Diastolic arrhythmias during heart failure are a leading cause of death in developed countries. A fraction of those arrhythmias originate at the SR, and are observed as spatially propagating, temporally regenerative, waves of Ca2+ release. It is noteworthy that, for regenerative CICR to occur, the Ca2+ leaked through one RyR cluster must reach the neighboring cluster in sufficient amounts, and this process repeat iteratively despite the intra-cluster distance and intra-cluster buffering. This indicates that, during heart failure, RyRs are dramatically sensitive to their environment. And indeed, fundamental publications have revealed that RyR are hyperphosphorylated during heart failure and that hyperphosphorylation leads to increased channel activity.
However, additional considerations greatly cloud the above picture. Diseased myocytes progressively decrease the SR Ca2+ load, leading to a mechanistic paradox. The behavior of diseased cells is counterintuitive because, as their total cellular Ca2+ decreases, the probability of spontaneous RyR openings and CICR should also decrease. Therefore, cells should be able to easily prevent the "extra" diastolic release. This stability is, in fact, observed in healthy cells regardless of the initial RyR tendency to open.

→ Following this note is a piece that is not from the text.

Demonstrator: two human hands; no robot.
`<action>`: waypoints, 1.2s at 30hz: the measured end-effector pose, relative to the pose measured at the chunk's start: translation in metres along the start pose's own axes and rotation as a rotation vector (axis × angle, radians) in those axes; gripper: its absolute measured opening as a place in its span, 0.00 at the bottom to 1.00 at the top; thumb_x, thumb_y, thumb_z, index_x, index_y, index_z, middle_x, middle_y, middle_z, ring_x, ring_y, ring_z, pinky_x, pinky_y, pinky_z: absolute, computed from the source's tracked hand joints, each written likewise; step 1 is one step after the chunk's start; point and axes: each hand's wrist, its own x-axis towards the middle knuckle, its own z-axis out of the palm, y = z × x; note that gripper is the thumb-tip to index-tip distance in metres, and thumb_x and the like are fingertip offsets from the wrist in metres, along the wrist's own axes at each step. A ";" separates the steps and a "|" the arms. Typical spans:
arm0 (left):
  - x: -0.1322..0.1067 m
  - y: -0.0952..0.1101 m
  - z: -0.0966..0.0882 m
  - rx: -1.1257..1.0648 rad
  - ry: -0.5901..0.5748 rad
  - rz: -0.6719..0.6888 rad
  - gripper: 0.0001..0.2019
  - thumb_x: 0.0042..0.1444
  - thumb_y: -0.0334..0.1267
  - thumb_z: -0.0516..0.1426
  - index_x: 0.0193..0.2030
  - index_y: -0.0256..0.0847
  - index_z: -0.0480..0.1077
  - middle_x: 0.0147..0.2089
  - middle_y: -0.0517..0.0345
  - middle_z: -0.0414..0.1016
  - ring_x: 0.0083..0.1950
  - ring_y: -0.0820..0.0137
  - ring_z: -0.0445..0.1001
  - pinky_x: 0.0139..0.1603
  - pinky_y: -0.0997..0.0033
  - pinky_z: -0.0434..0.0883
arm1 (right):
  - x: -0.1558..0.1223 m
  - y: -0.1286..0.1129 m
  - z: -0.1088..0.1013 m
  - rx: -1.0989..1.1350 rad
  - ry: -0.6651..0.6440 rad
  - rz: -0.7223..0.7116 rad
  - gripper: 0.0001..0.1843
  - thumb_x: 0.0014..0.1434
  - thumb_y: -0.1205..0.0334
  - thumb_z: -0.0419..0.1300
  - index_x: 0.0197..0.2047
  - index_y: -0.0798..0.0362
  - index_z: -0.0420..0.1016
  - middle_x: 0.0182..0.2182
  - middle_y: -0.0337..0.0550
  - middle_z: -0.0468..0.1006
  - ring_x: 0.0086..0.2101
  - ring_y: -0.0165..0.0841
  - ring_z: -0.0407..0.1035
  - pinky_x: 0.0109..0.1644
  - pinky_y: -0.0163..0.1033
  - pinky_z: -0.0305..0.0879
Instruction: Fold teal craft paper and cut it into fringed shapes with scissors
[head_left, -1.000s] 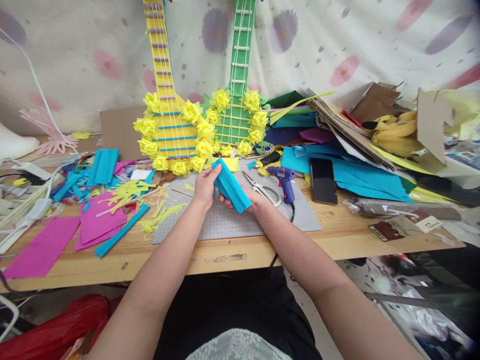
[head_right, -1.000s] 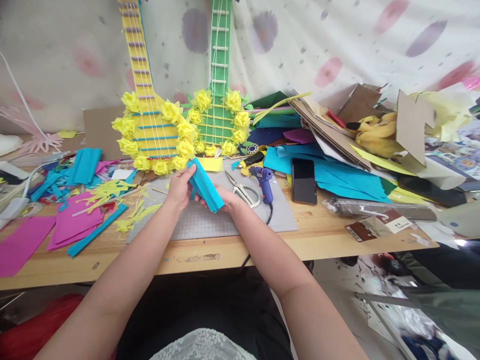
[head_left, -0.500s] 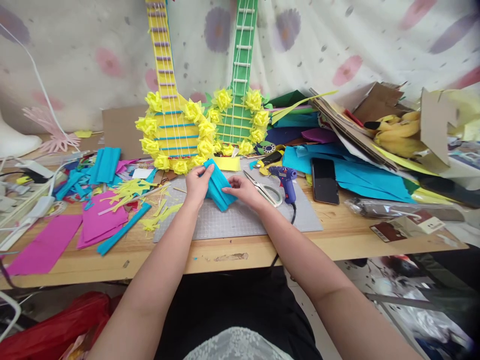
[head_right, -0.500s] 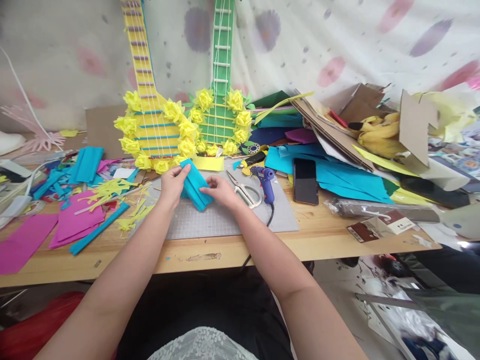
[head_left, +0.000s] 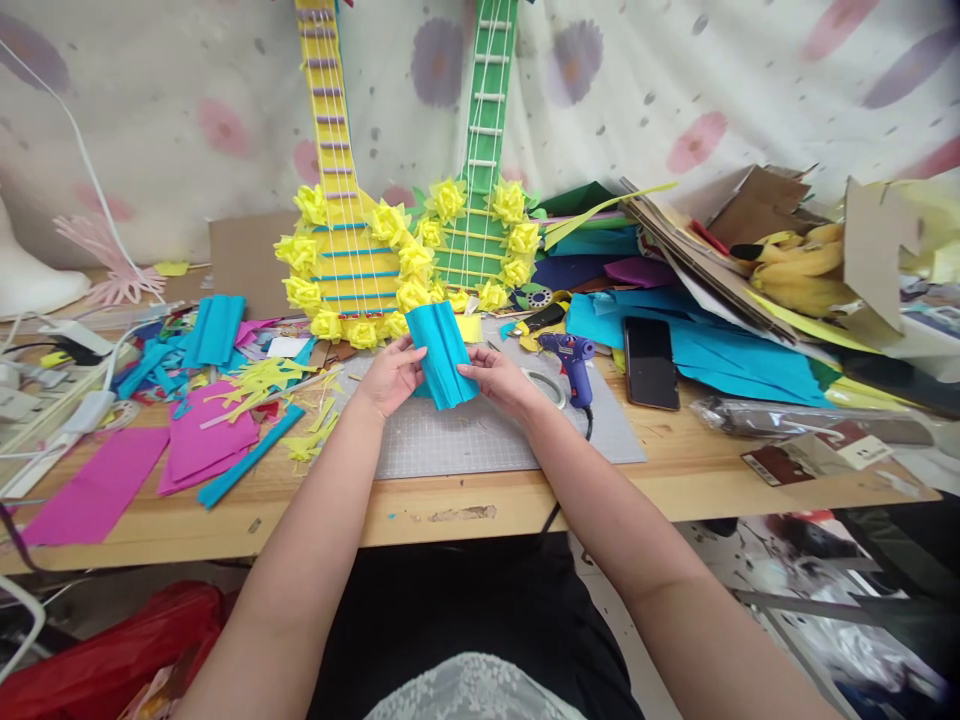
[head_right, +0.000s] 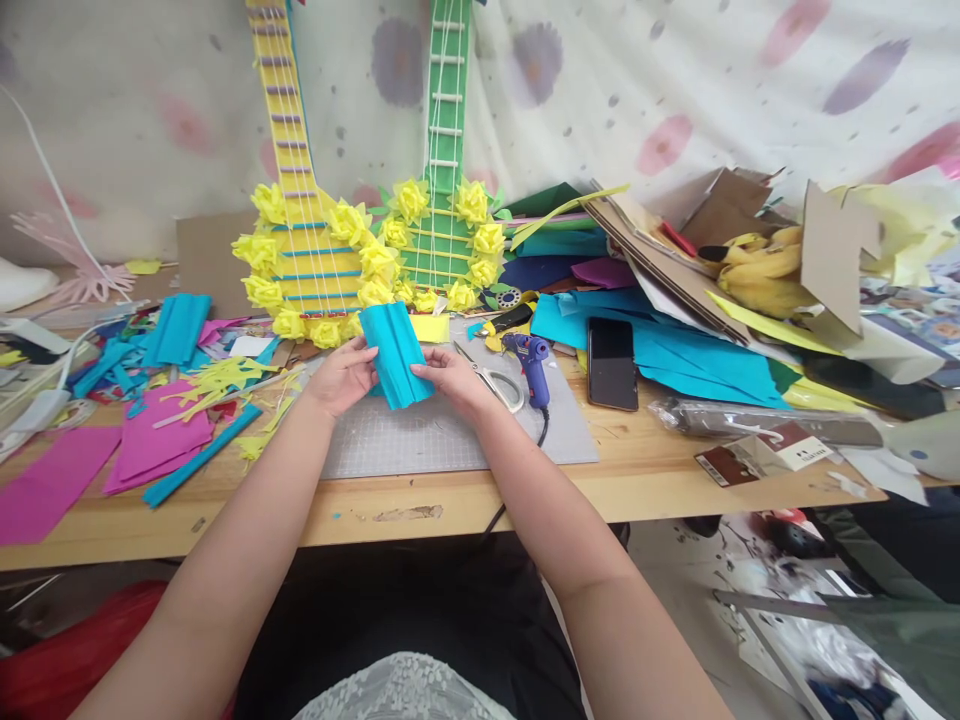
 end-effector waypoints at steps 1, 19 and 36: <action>0.000 0.000 0.000 -0.006 -0.017 -0.009 0.12 0.44 0.28 0.61 0.38 0.37 0.72 0.34 0.56 0.78 0.34 0.69 0.76 0.40 0.67 0.74 | 0.000 0.000 -0.001 0.007 0.007 -0.009 0.23 0.32 0.56 0.75 0.31 0.53 0.73 0.29 0.37 0.78 0.29 0.29 0.70 0.37 0.36 0.66; -0.001 -0.023 0.016 -0.010 -0.022 0.050 0.11 0.41 0.29 0.62 0.34 0.38 0.72 0.35 0.57 0.78 0.36 0.70 0.76 0.39 0.70 0.69 | -0.002 0.002 -0.005 0.104 -0.241 0.118 0.23 0.40 0.63 0.72 0.38 0.52 0.67 0.27 0.34 0.75 0.28 0.27 0.69 0.34 0.34 0.69; 0.003 -0.024 0.017 0.065 0.300 0.144 0.19 0.36 0.28 0.65 0.35 0.40 0.63 0.30 0.63 0.73 0.35 0.69 0.75 0.40 0.68 0.70 | -0.007 -0.002 0.005 0.020 -0.167 0.046 0.23 0.41 0.55 0.72 0.38 0.53 0.71 0.33 0.40 0.78 0.34 0.30 0.73 0.46 0.40 0.69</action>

The current dissertation demonstrates, both for mouse and rabbit myocytes, that a substantial portion of the global RyR-mediated SR Ca2+ leak (Jleak) occurs in the form of non-sparks. Moreover: by using maximal β-adrenergic stimulation in rabbit healthy cells, it is demonstrated that the fraction of spark-mediated Jleak is increased relative to the basal levels of RyR phosphorylation, and that sparks are wider. Therefore, since more sparks occur for a given Jleak and sparks are wider, the chances of CICR and diastolic Ca2+ waves are maximized even in healthy cells. These results partially explain the success of β-blocker therapy in heart failure patients.